Retype the listing exactly; omit pictures.
### Provided material
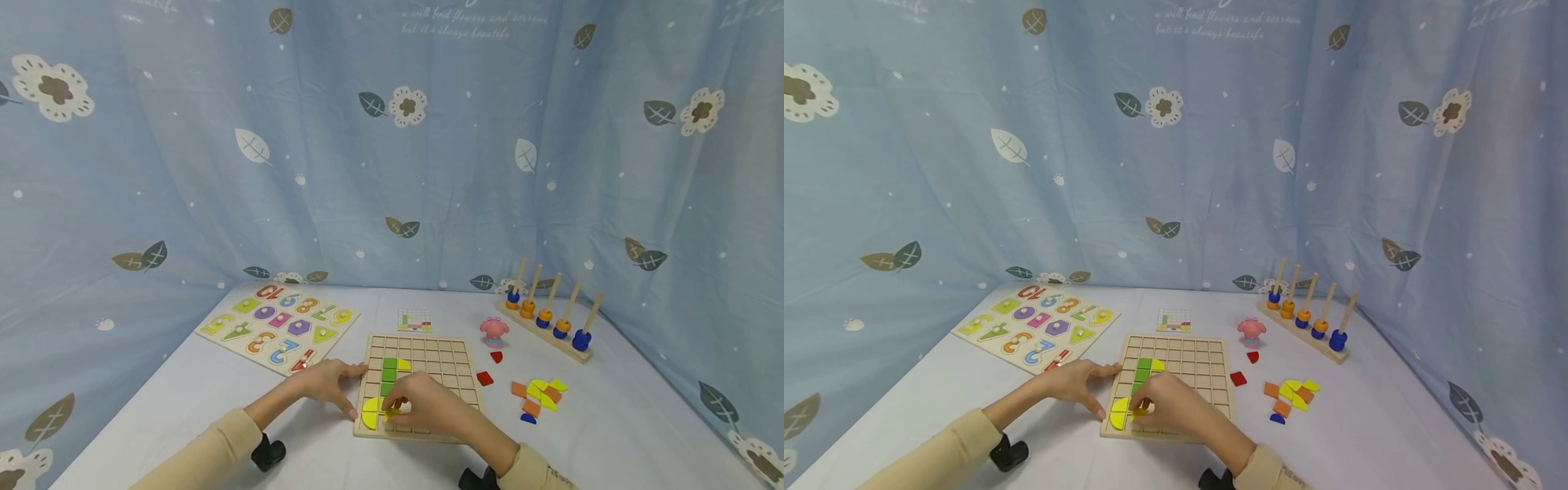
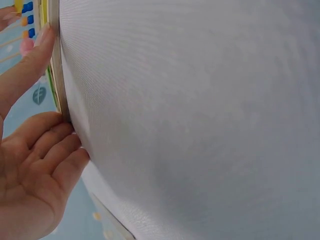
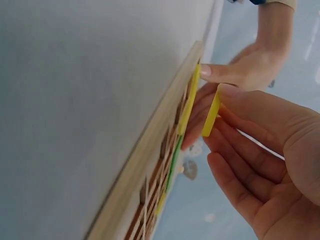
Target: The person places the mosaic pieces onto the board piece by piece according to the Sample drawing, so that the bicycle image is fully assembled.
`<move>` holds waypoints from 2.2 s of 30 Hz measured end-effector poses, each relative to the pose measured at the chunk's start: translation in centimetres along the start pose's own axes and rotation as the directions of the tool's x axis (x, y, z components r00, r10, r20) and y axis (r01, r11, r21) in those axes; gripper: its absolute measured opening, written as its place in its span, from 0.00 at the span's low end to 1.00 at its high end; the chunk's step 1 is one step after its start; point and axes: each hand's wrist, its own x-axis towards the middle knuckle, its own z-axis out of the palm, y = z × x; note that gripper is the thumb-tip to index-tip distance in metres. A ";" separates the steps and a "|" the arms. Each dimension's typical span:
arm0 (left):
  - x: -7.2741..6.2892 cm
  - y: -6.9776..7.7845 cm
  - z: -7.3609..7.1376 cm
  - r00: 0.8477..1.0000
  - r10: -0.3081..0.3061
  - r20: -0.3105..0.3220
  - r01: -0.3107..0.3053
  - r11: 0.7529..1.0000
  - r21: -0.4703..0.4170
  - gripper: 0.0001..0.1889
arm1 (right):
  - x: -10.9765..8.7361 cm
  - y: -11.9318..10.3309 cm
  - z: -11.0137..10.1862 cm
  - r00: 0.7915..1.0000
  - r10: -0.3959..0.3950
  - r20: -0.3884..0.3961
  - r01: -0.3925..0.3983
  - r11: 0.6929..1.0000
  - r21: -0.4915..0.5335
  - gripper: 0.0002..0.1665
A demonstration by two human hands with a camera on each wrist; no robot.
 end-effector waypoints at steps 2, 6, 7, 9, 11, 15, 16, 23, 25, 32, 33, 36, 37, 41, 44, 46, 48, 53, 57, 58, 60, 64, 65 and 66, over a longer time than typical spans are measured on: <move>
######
- [Solution for this problem]:
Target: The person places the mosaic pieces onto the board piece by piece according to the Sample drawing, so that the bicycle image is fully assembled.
`<move>` holds waypoints from 2.2 s of 30 Hz measured end-effector poses, each relative to the pose measured at the chunk's start: translation in centimetres along the start pose's own axes and rotation as the directions of the tool's x axis (x, y, z components r00, r10, r20) and y axis (r01, r11, r21) in those axes; gripper: its absolute measured opening, written as its place in its span, from 0.00 at the span's low end to 1.00 at its high end; the chunk's step 1 is one step after its start; point and axes: each hand's wrist, its own x-axis towards the middle knuckle, its own z-axis out of the palm, y = z × x; note that gripper is the thumb-tip to index-tip distance in metres. A ";" separates the steps and a "|" the arms. Each dimension's typical span:
arm0 (left):
  - x: -7.2741..6.2892 cm
  - y: -6.9776..7.7845 cm
  - z: -7.3609..7.1376 cm
  - r00: 0.8477..1.0000
  - r10: -0.3081..0.3061
  - r20: -0.3105..0.3220
  - r01: -0.3107..0.3053
  - r11: 0.7529..1.0000
  - r21: -0.4703..0.4170
  - gripper: 0.0001..0.1889
arm1 (right):
  - x: -10.9765..8.7361 cm
  - y: -11.9318..10.3309 cm
  - z: -11.0137..10.1862 cm
  - r00: 0.7915..1.0000
  - r10: -0.3959..0.3950
  - r20: -0.3884..0.3961
  - r01: -0.3925..0.3983
  - r11: 0.6929..1.0000
  - r21: -0.4915..0.5335
  - gripper: 0.0002..0.1665
A demonstration by two human hands with a camera on each wrist; no robot.
 end-effector waypoints at steps 2, 6, 7, 9, 11, 15, 16, 23, 25, 32, 33, 36, 37, 41, 44, 46, 48, 53, 57, 58, 60, 64, 65 and 66, over a longer time than typical spans are measured on: <move>

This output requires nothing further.